● **Supplied information**
===

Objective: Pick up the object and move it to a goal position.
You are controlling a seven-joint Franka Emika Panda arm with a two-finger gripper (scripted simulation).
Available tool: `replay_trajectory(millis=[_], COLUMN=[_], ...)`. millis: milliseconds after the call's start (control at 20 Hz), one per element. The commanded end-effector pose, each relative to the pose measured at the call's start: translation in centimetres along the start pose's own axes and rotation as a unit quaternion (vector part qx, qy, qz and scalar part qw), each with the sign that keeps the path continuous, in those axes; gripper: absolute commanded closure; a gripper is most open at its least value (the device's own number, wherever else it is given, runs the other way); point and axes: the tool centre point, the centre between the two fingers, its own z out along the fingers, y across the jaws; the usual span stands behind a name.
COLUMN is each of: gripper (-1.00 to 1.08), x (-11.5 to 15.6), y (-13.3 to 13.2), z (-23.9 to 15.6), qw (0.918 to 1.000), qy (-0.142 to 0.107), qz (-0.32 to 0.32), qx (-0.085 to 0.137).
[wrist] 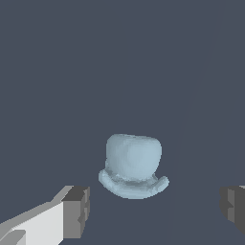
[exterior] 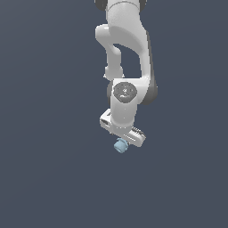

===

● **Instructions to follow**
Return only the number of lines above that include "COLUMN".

● **Your response**
2